Romance fraud may be a bigger threat to regional folk

LOVELORN people in regional Queensland could be more vulnerable to romance fraud because of the limited number of potential partners and the tyranny of distance.

The state's Fraud and Cyber Crime Group has issued a warning to the community as romance fraud continues to be criminal scourge across Queensland and Australia.

Queenslanders looking for love has in the first five months of this year averaged sending nearly $1 million in cash every month to Ghana and Nigeria.

Detective Superintendent Brian Hay said the consequences of such fraud could be "absolutely devastating, both personally and financially".

"In some instances victims struggle to recover emotionally and may never recover financially," he said.

"Unfortunately, many Queenslanders have fallen victim to this crime, with many complainants having lost in excess of $100,000.

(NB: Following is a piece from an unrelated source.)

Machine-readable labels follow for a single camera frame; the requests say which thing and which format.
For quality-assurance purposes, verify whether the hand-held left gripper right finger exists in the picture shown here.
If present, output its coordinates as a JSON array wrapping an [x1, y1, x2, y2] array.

"The consequences to the victims include acute depression, financial hardship, loss of friends and family as well as suffering physical ailments brought on by the stress of realising they have been defrauded of their life's savings."

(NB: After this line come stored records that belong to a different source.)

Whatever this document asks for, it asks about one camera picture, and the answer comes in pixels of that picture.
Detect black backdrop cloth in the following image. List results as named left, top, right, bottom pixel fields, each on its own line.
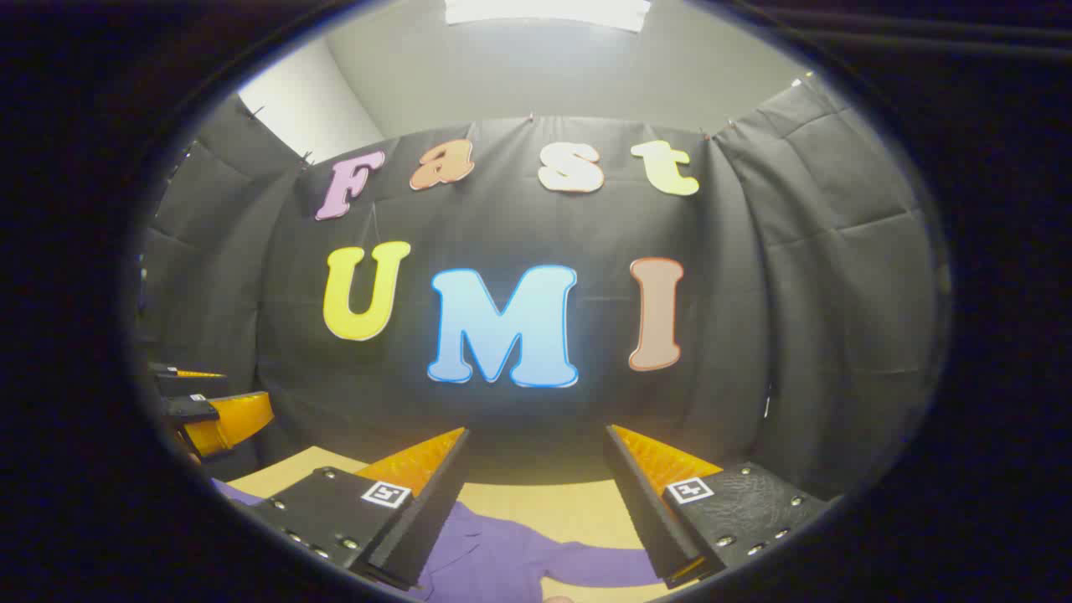
left=134, top=80, right=951, bottom=503

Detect ceiling light panel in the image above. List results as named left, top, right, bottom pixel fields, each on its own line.
left=444, top=0, right=652, bottom=34

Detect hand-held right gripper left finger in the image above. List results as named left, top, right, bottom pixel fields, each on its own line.
left=241, top=427, right=472, bottom=592

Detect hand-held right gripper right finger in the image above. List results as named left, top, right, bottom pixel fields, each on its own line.
left=604, top=424, right=832, bottom=590

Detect purple cardigan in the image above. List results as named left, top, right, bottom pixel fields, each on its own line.
left=209, top=477, right=662, bottom=603

Mr Hay urged people not to send money to any person they meet on the internet, regardless of how long they have known them and not to establish an online relationship where the person is representing themselves as being overseas and unable to meet in person.

"It is important friends and families play a support role in guiding loved ones through the online dating environment," Mr Hay said.

"If a protective network exists around a lonely person who is free and open to discuss their situation as it unfolds there is a greater likelihood that person won't fall victim to a fraudster.

"Fraudsters will try to isolate the victim from any family or support structure because they know this increases their chances of success."


  • By creating fake profiles on legitimate internet dating services.
  • Approaching you after having developed a profile which will appeal to you (after you have indicated the type of person you're looking for on your profile).
  • They will interrogate you to establish your financial position and support network.
  • They will seek to isolate you from your support network and quickly inundate you with a great deal of attention making you feel very special.
  • They often claim to be retired servicemen or professionals working overseas in UK, USA or even elsewhere in Australia and will use an attractive photograph in the profile.
  • They often have a child to care for - often claimed to be widowed.
  • They exploit loneliness and the fear of ageing alone.
  • They may take many months, to build what seems like the romance of a lifetime and may even pretend to book flights to visit you, but never actually come. Once they have gained your trust they will ask you (either subtly or directly) for money, gifts or your banking/credit card details.


  • Financial hardship
  • To move money, gold or precious metals to Australia
  • To purchase an airline ticket to visit you
  • Visa application processing fee
  • Medical bills for relatives
  • Urgent medical bills for themselves after a severe accident (you may be contacted by the alleged doctor)
  • They may also seek to introduce you to a relative or trusted entity who presents you with a unique business investment opportunity which will yield great returns
  • They may seek to send you money and transfer money into your account which they then require you to send back - making you an international money launderer
  • They may seek to make online purchases in Australia and have the goods delivered to your premises for on-forwarding to them - these purchases have been made with compromised credit cards and you become an international property mule.


  • Always consider the possibility that the approach may be a scam
  • Check their IP address when possible
  • Google image or Tineye image search to see if the image has been taken from the internet
  • Look for an internet profile
  • Ask them to send you a photograph of them holding the local daily paper
  • Always confide and discuss your situation with a friend
  • Never meet without a friend beside you
  • Never send money overseas
  • Always seek independent legal and financial advice before investing
  • Never disclose bank details to a person you haven't met
  • Never reveal too much personal information
  • Never allow your address to be a deliver point for purchases
  • Never agree to transfer money
  • Don't trust Skype messages (can be pre-recorded)
  • Don't fall for the fantasy dream
  • Contact the Fraud and Cyber Crime Group if you wish to discuss your circumstances - 3364 6622.